Introduction With an increasing ageing population, more people are now living with multiple comorbidities and on polypharmacy. Medicines prescribed appropriately provide huge benefits; but inappropriate prescribing without safe optimisation can cause significant harm.

Method We assessed current practices of reviewing and optimising medications in Elderly Care at Maidstone Hospital. 44 Patients were selected randomly from three elderly care wards.
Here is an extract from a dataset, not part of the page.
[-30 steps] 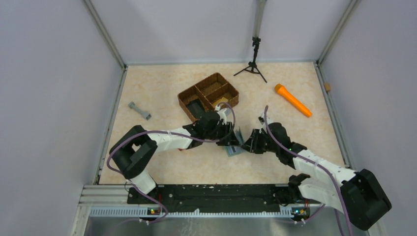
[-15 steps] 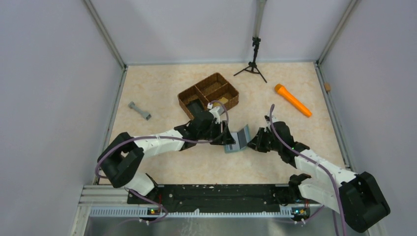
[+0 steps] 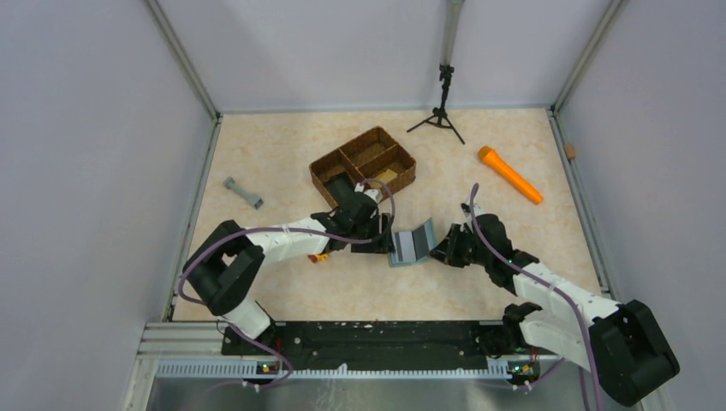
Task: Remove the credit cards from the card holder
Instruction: Open the card holder at the center of the board.
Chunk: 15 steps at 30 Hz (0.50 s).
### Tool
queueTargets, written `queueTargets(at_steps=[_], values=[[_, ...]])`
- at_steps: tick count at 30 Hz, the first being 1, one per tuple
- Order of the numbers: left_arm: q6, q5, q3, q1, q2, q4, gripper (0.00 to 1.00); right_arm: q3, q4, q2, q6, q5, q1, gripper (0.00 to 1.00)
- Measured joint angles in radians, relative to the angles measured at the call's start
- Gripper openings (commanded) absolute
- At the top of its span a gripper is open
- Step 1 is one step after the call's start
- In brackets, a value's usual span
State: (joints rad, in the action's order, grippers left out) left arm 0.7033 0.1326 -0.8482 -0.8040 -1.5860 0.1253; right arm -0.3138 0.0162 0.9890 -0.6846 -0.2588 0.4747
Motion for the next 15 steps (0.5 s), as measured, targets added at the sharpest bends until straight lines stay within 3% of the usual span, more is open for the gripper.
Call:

We retrospectively evaluated if medications for these patients were reviewed and optimised using the START-STOPP tool at clerking, post take and Geriatrics review.

Results Of the 44 patients screened, 31(70.4%) patients had all their home medications prescribed at the time of clerking but only 23(52%) had their medications reviewed at the time of clerking, based on clear documentation. 11 patients had some of their medications stopped. 23(52%) had their medications reviewed at the time of post take ward round. 19 of the 23(82.06%) had some of their medications stopped. 25(56%) had their medications reviewed at the time of Geriatric review. 15 patients(60%) had their medications stopped. Most medication reviews with clear documentation took place at the time of Geriatrics' review (56%). Least medications were reviewed and stopped at the time of clerking. Most number of patients had their medications stopped at the time of PTWR and geriatrics' review.

Conclusion It is important for admitting teams to ensure all home medications are reviewed and correctly prescribed within 24 hours of acute admission, in keeping with NICE guidelines. This ensures patients do not miss any crucial drugs and also unnecessary medications are stopped, minimising drug related safety-incidents. Least number of drugs were stopped by clerking doctors, which suggests lack of adequate training and low confidence in stopping medications. As such teaching and awareness of junior doctors re: polypharmacy and use of STOPP/START tool is crucial. Electronic clerking proforma prompts will also prove helpful.